# Speech Recognition

The first component of speech recognition is, of course, speech. Speech must be converted from physical sound to an electrical signal with a microphone, and then to digital data with an analog-to-digital converter. Once digitized, several models can be used to transcribe the audio to text.

Most modern speech recognition systems rely on what is known as a Hidden Markov Model (HMM). This approach works on the assumption that a speech signal, when viewed on a short enough timescale (say, ten milliseconds), can be reasonably approximated as a stationary process—that is, a process in which statistical properties do not change over time.

In a typical HMM, the speech signal is divided into 10-millisecond fragments. The power spectrum of each fragment, which is essentially a plot of the signal’s power as a function of frequency, is mapped to a vector of real numbers known as cepstral coefficients. The dimension of this vector is usually small—sometimes as low as 10, although more accurate systems may have dimension 32 or more. The final output of the HMM is a sequence of these vectors.

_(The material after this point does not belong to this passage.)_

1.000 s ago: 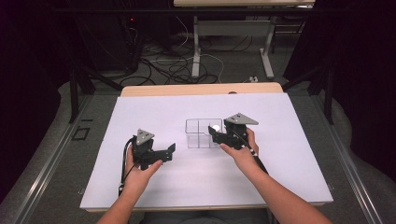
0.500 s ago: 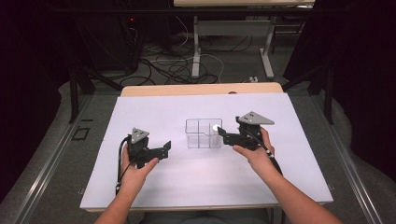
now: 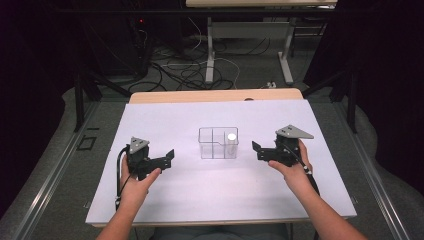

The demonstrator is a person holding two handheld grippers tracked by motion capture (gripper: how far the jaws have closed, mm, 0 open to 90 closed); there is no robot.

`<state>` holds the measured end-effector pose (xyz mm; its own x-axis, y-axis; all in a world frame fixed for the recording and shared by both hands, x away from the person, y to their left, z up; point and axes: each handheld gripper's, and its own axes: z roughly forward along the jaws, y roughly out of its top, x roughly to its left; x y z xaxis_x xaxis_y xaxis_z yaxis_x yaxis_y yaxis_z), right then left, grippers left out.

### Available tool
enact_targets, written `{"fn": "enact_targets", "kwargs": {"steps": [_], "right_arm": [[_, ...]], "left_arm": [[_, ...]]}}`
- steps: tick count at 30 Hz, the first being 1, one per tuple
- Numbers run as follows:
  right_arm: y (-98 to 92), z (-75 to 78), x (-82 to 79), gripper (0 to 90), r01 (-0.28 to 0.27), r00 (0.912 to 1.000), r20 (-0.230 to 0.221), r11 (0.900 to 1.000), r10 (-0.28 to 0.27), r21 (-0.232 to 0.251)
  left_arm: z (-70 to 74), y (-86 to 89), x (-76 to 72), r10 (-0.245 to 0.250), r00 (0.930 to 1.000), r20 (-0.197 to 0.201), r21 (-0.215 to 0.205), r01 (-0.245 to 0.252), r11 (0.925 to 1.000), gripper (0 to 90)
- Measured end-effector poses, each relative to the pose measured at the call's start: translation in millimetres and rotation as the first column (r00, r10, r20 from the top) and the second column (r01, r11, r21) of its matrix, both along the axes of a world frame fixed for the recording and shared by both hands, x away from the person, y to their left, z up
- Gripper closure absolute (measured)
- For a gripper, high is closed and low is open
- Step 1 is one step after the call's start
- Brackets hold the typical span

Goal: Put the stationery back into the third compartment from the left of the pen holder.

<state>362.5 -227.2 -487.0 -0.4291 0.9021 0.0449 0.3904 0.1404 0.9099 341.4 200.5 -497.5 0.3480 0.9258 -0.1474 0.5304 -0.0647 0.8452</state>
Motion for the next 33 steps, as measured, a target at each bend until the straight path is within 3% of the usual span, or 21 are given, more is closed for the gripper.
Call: {"fn": "enact_targets", "kwargs": {"steps": [10,15,19,23,33], "right_arm": [[-32.1,-18.4,4.6,0.0,0.091,0.9953,-0.034,0.996,-0.091,0.002],[-50.0,-28.6,7.7,0.0,0.145,0.9885,-0.045,0.989,-0.144,0.018],[-61.5,-33.5,9.7,0.0,0.181,0.9807,-0.082,0.983,-0.177,0.036],[-70.6,-36.9,11.8,0.0,0.203,0.9759,-0.090,0.979,-0.199,0.037],[-82.5,-41.1,14.4,3.0,0.241,0.9596,-0.158,0.970,-0.233,0.036]], "left_arm": [[-5.1,17.5,0.3,0.032,0.9994,-0.014,0.009,-0.032,0.9994,0.3],[-8.7,25.5,3.0,0.041,0.9988,-0.027,0.009,-0.041,0.9991,0.3],[-12.5,29.3,6.3,0.046,0.9983,-0.036,0.004,-0.046,0.9989,0.4],[-15.0,32.1,9.5,0.051,0.9975,-0.048,0.001,-0.051,0.9987,0.3],[-22.1,40.8,12.3,0.084,0.9938,-0.073,-0.030,-0.087,0.9958,0.3]]}}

To decode the speech into text, groups of vectors are matched to one or more phonemes—a fundamental unit of speech. This calculation requires training, since the sound of a phoneme varies from speaker to speaker, and even varies from one utterance to another by the same speaker. A special algorithm is then applied to determine the most likely word (or words) that produce the given sequence of phonemes.

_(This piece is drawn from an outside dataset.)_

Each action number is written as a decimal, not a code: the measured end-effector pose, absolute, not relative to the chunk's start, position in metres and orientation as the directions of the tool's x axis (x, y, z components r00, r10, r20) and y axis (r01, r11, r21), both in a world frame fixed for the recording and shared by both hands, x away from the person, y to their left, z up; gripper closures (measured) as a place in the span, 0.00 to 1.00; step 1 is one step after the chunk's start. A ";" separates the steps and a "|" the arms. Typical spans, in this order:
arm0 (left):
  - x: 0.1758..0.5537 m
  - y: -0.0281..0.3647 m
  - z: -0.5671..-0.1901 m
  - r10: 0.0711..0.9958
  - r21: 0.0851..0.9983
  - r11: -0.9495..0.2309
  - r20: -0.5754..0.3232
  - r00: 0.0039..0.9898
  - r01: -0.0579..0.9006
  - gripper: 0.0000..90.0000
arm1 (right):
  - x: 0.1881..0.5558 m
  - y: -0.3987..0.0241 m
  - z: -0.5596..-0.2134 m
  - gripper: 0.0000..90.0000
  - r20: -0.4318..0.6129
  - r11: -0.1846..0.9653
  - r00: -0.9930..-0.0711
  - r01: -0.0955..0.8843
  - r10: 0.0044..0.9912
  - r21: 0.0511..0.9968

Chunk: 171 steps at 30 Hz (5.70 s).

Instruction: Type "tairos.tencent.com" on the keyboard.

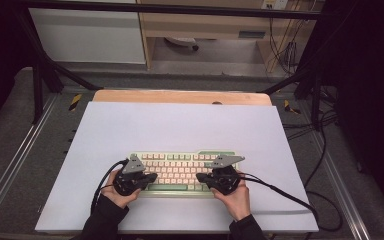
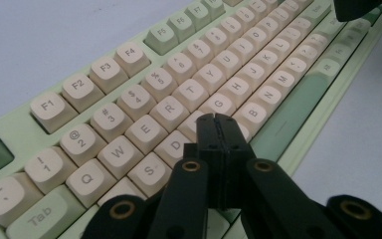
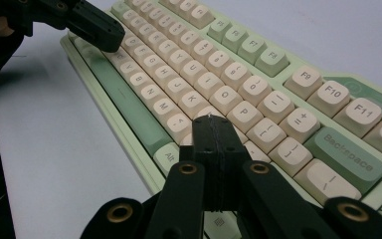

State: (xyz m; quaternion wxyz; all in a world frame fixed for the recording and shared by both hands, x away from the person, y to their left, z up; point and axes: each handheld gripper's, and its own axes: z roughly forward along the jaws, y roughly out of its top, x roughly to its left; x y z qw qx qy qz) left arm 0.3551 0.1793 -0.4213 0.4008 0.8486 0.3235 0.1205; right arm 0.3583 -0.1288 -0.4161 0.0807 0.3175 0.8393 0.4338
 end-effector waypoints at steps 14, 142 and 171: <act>0.357 0.186 -0.416 0.661 0.770 -0.447 -0.058 0.748 0.455 1.00 | 0.358 -0.129 -0.416 1.00 0.142 0.421 -0.785 0.464 0.603 0.779; 0.361 0.204 -0.413 0.689 0.790 -0.395 -0.083 0.720 0.469 1.00 | 0.367 -0.068 -0.418 1.00 0.143 0.454 -0.825 0.436 0.547 0.777; 0.362 0.188 -0.410 0.676 0.786 -0.416 -0.069 0.734 0.457 1.00 | 0.361 -0.138 -0.419 1.00 0.177 0.393 -0.772 0.490 0.611 0.779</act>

One can imagine that this whole process may be computationally expensive. In many modern speech recognition systems, neural networks are used to simplify the speech signal using techniques for feature transformation and dimensionality reduction before HMM recognition. Voice activity detectors (VADs) are also used to reduce an audio signal to only the portions that are likely to contain speech. This prevents the recognizer from wasting time analyzing unnecessary parts of the signal.

Fortunately, as a Python programmer, you don’t have to worry about any of this. A number of speech recognition services are available for use online through an API, and many of these services offer Python SDKs.

A handful of packages for speech recognition exist on PyPI. A few of them include:

- apiai
- assemblyai
- google-cloud-speech
- pocketsphinx
- SpeechRecognition
- watson-developer-cloud
- wit

To install speech recognition library use "!pip install SpeechRecognition"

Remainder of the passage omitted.